When is AWS is more GCP than GKE?
One curious aspect of the configuration described above is worth further discussion. Our own token issuing service fully exposes the group membership of the user by embedding them in the JWT token. Google’s equivalent tokens, the ones we use when talking to GKE via IAM, do not. There are sound technical reasons for this. At Google’s scale, resolving group memberships is an expensive operation. At our scale it is not. The practical upshot of this though is that in GKE we cannot use RBAC rules to limit the namespaces a given user can manage.
In GKE we must grant the developer broad rights to, at the very least, see the cluster. It is technically possible, via custom IAM Policies, to restrict this to a very minimal set of rights, however, our RBAC policies can only ever match specific users, or everyone that is authenticated, not groups. The practical upshot is that we must give the developer full access to the cluster, allowing them full visibility, and management, of all namespaces. As well as the obvious security implications, this also exposes the developer to having to see a large number of API objects which they have no interest in.

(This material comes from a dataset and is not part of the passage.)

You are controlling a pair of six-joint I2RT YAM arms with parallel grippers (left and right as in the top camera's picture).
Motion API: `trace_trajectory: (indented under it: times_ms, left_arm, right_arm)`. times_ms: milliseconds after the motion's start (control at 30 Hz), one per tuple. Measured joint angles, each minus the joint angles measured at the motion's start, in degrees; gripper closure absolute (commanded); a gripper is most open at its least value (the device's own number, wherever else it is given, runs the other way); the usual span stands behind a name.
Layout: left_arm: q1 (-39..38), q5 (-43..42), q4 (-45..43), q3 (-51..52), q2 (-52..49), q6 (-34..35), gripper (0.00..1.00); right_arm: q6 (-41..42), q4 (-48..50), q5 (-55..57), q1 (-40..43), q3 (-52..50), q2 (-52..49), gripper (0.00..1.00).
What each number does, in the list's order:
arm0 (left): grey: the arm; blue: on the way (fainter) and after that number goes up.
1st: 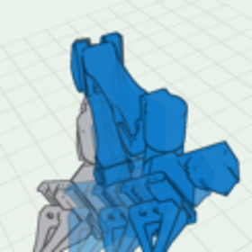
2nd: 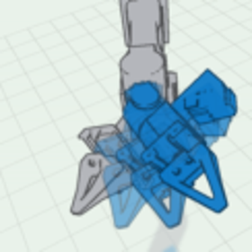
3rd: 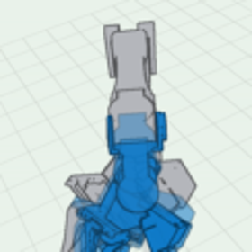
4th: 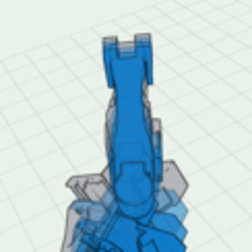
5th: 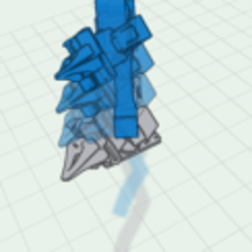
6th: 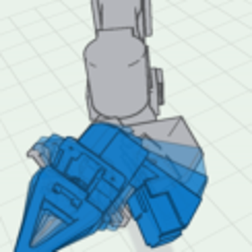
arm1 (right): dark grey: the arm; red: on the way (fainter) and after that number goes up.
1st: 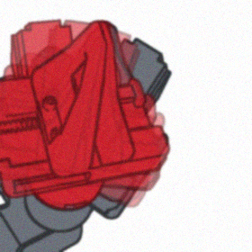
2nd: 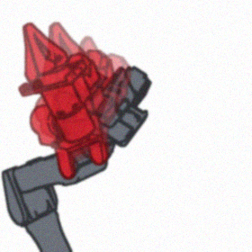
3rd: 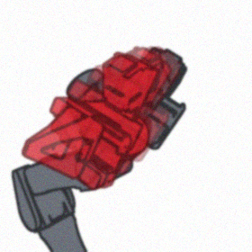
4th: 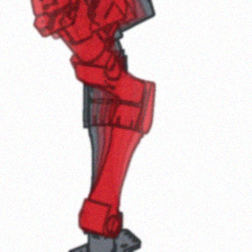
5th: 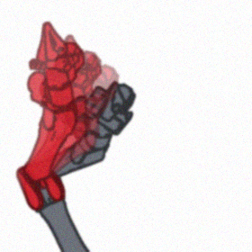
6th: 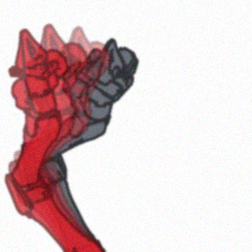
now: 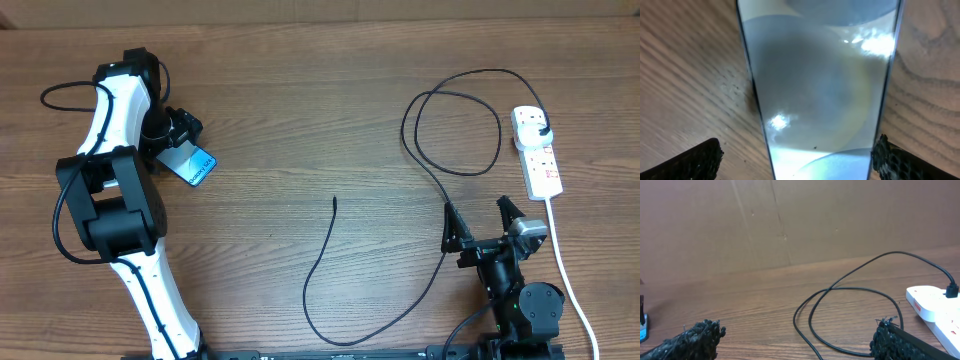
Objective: Plug charger to phone and switch on socket
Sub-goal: 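Close the left gripper on the phone's short edge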
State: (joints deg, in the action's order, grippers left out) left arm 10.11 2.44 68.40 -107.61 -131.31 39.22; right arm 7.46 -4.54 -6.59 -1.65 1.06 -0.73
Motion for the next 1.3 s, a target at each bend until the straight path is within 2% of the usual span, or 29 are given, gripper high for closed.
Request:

We can create smaller clusters, assigning IAM rights to entire clusters, but to smaller teams, however the extra clusters create an operational burden, and ultimately are less cost effective in terms of resource usage.
For the moment we are accepting the coarser IAM permissions. Google are working on this issue. It will be interesting to see how well integrated into RBAC their final approach will be. In the longer term, if a suitable solution is not found, we still have the option of building kops clusters on GCP. The gap in features between a GKE cluster and a kops GCE cluster is less than one might imagine. As you will see in Ingress and Observability sections later on, we leverage less GKE features than one might reasonably expect, and the additional access to direct Kubernetes API Server features may outweigh the benefits of GKE in the long run.
Summary
With the configuration described above we have a solid basis for multi-tenant clusters. Authentication is built on top of a preexisting company standard, and is relatively consistent between our two cloud providers. Google G Suite remains our single source of truth for group membership, and thus authentication and authorisation. kubectl’s cmd-path feature has allowed us to ensure that the developer’s experience of using the clusters is in line with what they will find in any Kubernetes tutorial on-line.